Sansom has set this trio of books in the reign of Henry VIII, and in this book the lawyer gets closer than he would otherwise care to the dangerous monarch. His old promoter and task-master, Cromwell, has already fallen out of the King's favour, being despatched before being lamented. Shardlake is therefore surprised to find him being sought out to perform more missions in the royal service.

In this book he is working for Archbishop Cranmer, the reforming Archbishop of Canterbury and pivotal figure in the religious, social and political history of the turbulent reformation times. His mission is to head to York and meet up with the King's Progress. This mighty procession of monarchical majesty is designed to impress and cow the rebellious northerners, who have only just been settled after the Pilgrimage of Grace uprising.

Shardlake, always seeking an easy life, is assured his job will simply be to help a fellow lawyer with the pleas before the King. Naturally not all goes to plan, and the unwilling lawyer is thrust into a dangerous and gripping thriller which threatens to undermine the very essence of the Tudor dynasty, the very essence of Sovereignty.

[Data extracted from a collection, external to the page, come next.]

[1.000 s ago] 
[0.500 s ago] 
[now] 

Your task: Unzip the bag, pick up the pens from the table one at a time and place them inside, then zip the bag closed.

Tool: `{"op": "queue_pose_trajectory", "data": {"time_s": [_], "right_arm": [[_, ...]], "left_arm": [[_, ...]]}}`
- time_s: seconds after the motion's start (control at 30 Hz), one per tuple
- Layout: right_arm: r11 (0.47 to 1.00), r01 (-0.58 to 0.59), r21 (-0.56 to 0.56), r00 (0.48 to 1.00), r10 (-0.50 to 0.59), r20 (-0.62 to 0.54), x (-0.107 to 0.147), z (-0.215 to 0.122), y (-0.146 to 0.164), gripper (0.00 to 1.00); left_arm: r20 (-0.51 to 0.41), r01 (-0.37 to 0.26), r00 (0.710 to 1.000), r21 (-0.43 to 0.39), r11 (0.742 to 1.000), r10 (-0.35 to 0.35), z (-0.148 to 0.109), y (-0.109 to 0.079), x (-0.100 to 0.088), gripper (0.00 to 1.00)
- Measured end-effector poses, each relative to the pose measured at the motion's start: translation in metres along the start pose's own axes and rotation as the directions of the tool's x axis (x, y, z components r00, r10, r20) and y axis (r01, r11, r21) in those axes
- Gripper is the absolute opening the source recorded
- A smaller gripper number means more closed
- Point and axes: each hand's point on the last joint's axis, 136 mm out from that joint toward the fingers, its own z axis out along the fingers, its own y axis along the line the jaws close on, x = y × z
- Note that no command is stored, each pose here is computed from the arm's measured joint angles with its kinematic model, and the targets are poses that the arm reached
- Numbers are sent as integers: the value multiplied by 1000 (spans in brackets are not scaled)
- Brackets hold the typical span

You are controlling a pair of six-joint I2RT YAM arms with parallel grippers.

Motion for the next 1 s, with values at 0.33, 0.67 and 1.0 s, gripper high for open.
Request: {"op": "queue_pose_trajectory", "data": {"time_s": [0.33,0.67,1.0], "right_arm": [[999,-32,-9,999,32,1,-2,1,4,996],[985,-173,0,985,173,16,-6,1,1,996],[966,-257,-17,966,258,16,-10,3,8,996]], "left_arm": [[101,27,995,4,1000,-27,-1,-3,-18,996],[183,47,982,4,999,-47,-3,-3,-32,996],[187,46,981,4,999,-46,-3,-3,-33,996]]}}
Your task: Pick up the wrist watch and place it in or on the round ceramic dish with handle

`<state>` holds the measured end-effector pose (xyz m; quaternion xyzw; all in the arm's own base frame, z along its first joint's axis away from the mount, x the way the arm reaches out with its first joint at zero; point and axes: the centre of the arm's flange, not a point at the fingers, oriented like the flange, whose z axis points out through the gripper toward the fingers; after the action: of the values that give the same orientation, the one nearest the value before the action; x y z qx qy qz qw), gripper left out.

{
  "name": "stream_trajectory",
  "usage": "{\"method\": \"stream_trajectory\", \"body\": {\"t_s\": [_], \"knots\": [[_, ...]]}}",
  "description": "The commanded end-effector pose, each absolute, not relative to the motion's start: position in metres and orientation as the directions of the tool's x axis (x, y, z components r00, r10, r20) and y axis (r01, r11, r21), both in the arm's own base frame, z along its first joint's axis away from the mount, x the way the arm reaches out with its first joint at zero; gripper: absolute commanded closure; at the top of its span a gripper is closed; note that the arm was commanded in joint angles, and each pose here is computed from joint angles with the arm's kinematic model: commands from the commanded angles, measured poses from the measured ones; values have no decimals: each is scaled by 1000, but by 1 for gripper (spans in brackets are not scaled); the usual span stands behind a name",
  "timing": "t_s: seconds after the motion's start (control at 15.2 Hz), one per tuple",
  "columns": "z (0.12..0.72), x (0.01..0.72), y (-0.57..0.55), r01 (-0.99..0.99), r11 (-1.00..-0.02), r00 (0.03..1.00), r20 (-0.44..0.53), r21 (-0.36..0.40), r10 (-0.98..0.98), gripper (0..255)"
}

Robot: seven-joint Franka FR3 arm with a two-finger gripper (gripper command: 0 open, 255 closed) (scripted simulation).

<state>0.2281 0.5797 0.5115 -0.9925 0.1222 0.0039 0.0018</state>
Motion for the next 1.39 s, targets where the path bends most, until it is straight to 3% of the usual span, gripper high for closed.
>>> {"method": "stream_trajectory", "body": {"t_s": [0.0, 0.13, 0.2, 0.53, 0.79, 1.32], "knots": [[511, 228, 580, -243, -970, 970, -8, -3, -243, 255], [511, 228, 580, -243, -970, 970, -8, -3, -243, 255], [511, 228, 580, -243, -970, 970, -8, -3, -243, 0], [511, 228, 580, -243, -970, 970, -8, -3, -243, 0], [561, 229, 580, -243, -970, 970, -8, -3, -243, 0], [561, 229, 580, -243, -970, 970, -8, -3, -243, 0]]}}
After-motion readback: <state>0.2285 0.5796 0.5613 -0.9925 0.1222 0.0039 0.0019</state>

I am not usually a big fan of historical fiction. It is often used as a vehicle by poor writers to give their bland prose a splash of factual colour, a "bodice ripping thriller", as Blackadder might say. But C J Sansom is very different. A historian by nature, he feels and knows the period well enough to be able to weave a rich tapestry, evoking the very essence of the times by his settings, plots, characterisations and even the conversational vocabulary.

The third book is in some ways the best of the three. It is longer, and allows a deeper development of the plot and the relationship Shardlake has with his assistant Barak and the other minor characters. The city of York is richly portrayed, and makes a change from the setting of London and the south, and he is especially sharp at the depiction of a town still smarting after the failed rebellion. If there is much of a criticism it is that it is very much more of the same. But if that has been a winning formula, that can't be much of a failing.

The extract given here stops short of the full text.